China is running out of money and will have to float the renminbi as a free currency, according to notoriously pessimistic economist Albert Edwards.
Societe Generale’s Edwards is about as bearish as they come. Already this year he has predicted that the US stock market will fall by 75% and argued that we might be heading for another massive global recession.
As the voice of the market bears — people who think imbalances in the financial system will lead to a collapse — Edwards is given to grand statements about what will happen to the global economy.
His latest prediction, in a note from Societe Generale out Thursday morning, is that China is about to run out of spare capacity in its foreign-exchange reserves and will be forced to float the renminbi as a free currency, saying the scenario is “entirely plausible and indeed likely.”
China’s FX reserves peaked at about $4 trillion (£2.7 trillion) in the middle of 2014, but since then the country has burned through about $800 billion of its foreign cash.

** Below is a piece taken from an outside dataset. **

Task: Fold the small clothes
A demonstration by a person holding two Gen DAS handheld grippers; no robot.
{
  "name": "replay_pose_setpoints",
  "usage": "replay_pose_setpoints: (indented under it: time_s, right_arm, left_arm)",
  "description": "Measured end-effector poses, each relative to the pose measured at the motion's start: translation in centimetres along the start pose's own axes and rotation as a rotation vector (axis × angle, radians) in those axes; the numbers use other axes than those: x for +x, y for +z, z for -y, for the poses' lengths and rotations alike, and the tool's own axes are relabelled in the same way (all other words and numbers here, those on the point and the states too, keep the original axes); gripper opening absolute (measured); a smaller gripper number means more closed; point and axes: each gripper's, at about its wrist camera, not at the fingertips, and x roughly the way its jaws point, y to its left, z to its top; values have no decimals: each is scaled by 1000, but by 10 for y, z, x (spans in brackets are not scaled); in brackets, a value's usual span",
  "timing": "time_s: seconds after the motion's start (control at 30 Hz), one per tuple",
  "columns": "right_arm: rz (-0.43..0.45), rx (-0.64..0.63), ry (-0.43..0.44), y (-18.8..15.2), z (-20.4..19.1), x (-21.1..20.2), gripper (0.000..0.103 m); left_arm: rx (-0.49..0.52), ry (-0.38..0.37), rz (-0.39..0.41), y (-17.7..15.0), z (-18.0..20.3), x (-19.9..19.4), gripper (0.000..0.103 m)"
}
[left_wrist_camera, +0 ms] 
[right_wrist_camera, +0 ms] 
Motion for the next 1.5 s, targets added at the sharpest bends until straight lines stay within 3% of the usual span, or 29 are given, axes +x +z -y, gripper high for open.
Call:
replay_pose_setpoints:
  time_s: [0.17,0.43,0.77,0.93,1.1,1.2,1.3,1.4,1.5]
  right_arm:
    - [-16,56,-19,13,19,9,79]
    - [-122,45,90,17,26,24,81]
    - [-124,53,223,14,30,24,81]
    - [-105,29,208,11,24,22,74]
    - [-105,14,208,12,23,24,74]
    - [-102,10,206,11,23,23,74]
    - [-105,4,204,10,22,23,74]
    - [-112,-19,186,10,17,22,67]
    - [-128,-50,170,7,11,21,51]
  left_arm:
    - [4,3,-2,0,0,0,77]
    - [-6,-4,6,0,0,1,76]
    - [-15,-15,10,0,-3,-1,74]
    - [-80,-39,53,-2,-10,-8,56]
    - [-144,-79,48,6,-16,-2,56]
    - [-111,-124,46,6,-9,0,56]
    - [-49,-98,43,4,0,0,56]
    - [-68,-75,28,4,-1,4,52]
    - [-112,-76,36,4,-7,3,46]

China will announce its latest forex reserve numbers this weekend, and as Business Insider’s Ben Moshinsky reported Wednesday, Barclays expects that reserves will see the biggest single-month fall on record, dropping by about $140 billion to just under $3.2 trillion. Here’s how FX reserves in China look right now:
For most people in the markets, that’s plenty of cash to see China through any currency troubles, but not for Edwards. Here’s what he has to say (emphasis ours):
At $3.2bn the market remains content that massive firepower remains to support the renminbi. It does not. Our economists estimate that when FX reserves reach $2.8 trillion — which should only take a few more months at this rate — FX reserves will fall below the IMF’s recommended lower bound. If that occurs in the next few months, expect to see a tidal wave of speculative selling, forcing the PBoC to throw in the towel and let the market decide the level of the renminbi exchange rate.

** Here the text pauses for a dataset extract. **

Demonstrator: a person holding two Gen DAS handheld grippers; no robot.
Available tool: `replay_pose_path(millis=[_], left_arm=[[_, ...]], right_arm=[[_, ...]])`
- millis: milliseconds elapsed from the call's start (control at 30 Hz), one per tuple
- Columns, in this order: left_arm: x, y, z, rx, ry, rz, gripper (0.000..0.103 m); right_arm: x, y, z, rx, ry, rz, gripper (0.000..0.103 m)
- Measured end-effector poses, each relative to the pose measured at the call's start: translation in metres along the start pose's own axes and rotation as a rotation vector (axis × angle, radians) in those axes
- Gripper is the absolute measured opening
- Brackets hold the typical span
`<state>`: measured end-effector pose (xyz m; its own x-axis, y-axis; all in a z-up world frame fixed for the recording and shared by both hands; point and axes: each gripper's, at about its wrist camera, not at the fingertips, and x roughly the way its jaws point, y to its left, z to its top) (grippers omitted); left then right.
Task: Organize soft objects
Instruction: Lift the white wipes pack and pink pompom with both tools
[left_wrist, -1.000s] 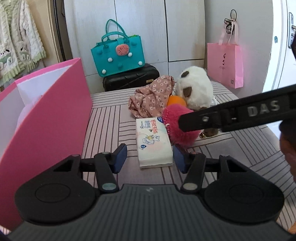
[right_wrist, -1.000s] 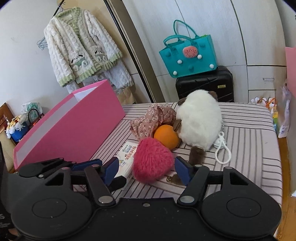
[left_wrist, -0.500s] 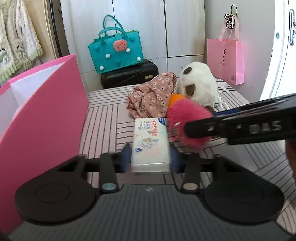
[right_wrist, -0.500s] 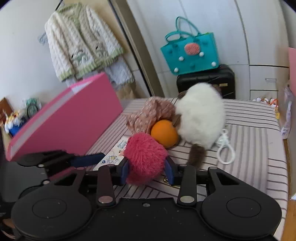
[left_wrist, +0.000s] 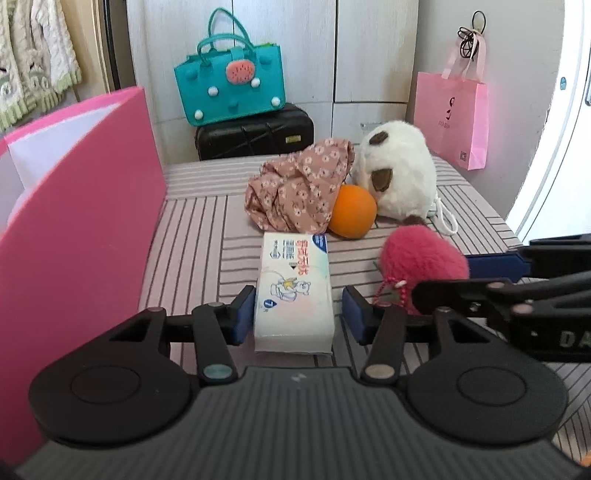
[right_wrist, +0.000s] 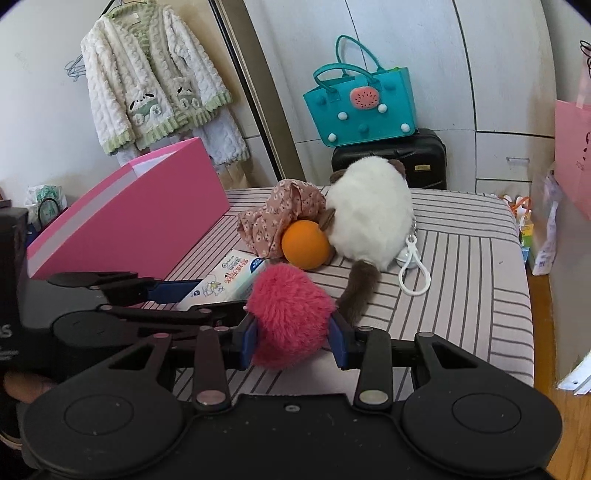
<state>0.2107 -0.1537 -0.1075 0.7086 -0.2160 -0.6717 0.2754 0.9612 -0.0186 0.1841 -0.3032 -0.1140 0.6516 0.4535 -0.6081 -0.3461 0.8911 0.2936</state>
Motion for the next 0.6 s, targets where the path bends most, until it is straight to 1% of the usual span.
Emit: replay_pose_path(millis=[67, 167, 300, 600], left_arm=[[-0.001, 0.001, 0.0, -0.003, -0.004, 0.016, 0.04], [-0.001, 0.005, 0.001, -0.025, -0.003, 0.002, 0.04], [-0.003, 0.006, 0.0, -0.024, 0.001, -0.011, 0.04], [-0.018, 0.008, -0.006, -0.049, 0.047, -0.114, 0.039]], right_arm=[[-0.002, -0.001, -0.002, 0.006, -0.003, 0.0, 0.045], [-0.006, -0.001, -0.005, 0.007, -0.005, -0.013, 0.045], [-0.011, -0.002, -0.008, 0.013, -0.002, -0.027, 0.045], [-0.02, 0.005, -0.011, 0.021, 0.018, -0.064, 0.045]])
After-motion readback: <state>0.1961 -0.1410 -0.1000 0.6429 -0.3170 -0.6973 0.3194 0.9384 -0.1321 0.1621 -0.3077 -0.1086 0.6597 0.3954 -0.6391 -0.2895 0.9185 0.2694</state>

As Edwards argues, the renminbi’s fall in 2015 — which saw it weaken from about 6.2 per dollar, to about 6.55 — was hugely correlated with the continuing slide in the amount of foreign money China is holding. Here’s the chart:
Edwards argument, at its most basic level, is that the IMF recommends that countries should maintain certain levels of foreign currencies. If China keeps spending the reserves at current rates, it will fall below that level by early summer, which in turn will cause markets to panic and sell off while making it harder for the Chinese central bank, the People’s Bank of China, to deal with any price shocks.

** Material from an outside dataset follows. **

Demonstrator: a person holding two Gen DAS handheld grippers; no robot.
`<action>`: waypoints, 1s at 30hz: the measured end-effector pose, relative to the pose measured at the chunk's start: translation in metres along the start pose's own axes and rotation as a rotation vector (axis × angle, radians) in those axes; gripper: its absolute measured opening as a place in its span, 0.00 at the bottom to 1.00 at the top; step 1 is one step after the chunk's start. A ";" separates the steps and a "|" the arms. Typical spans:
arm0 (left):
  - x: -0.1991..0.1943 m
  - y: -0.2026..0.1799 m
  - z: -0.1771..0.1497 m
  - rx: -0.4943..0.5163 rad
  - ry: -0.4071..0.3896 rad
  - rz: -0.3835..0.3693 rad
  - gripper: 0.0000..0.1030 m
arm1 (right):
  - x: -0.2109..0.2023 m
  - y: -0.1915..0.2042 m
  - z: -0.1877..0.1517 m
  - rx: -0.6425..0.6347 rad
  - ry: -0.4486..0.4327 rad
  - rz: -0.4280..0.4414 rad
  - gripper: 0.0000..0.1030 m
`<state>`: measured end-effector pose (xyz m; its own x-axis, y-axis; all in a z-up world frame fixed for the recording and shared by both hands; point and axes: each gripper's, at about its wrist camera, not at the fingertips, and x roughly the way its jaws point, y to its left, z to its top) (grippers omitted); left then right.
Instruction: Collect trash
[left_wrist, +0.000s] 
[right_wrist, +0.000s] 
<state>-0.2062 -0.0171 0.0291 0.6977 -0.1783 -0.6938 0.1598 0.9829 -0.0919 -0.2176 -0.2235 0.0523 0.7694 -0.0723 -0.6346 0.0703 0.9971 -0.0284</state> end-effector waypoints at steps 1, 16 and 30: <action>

As a recent note from SocGen’s China economist Wei Yao puts it: “If China’s reserves fell to $2.8tn, they would reach the lower end of the recommended range and could start to undermine confidence in the PBOC’s ability to resist currency depreciation and manage future balance of payments shocks.”
Here’s Edwards again:
The market is likely to become increasingly transfixed by both the rate of decline in its FX reserves and with the approach of the key $2.8 trillion level. Even in the absence of actual currency weakness, any further large falls in reserves will only generate additional selling pressure in a frenzy of speculation of an imminent devaluation.
Edwards finishes by saying: “Approaching and breaching this [the IMF reserve recommendation] will, in itself, accelerate capital outflows and bring about the inevitable.”
So there we have it, China floating the renminbi is “inevitable.”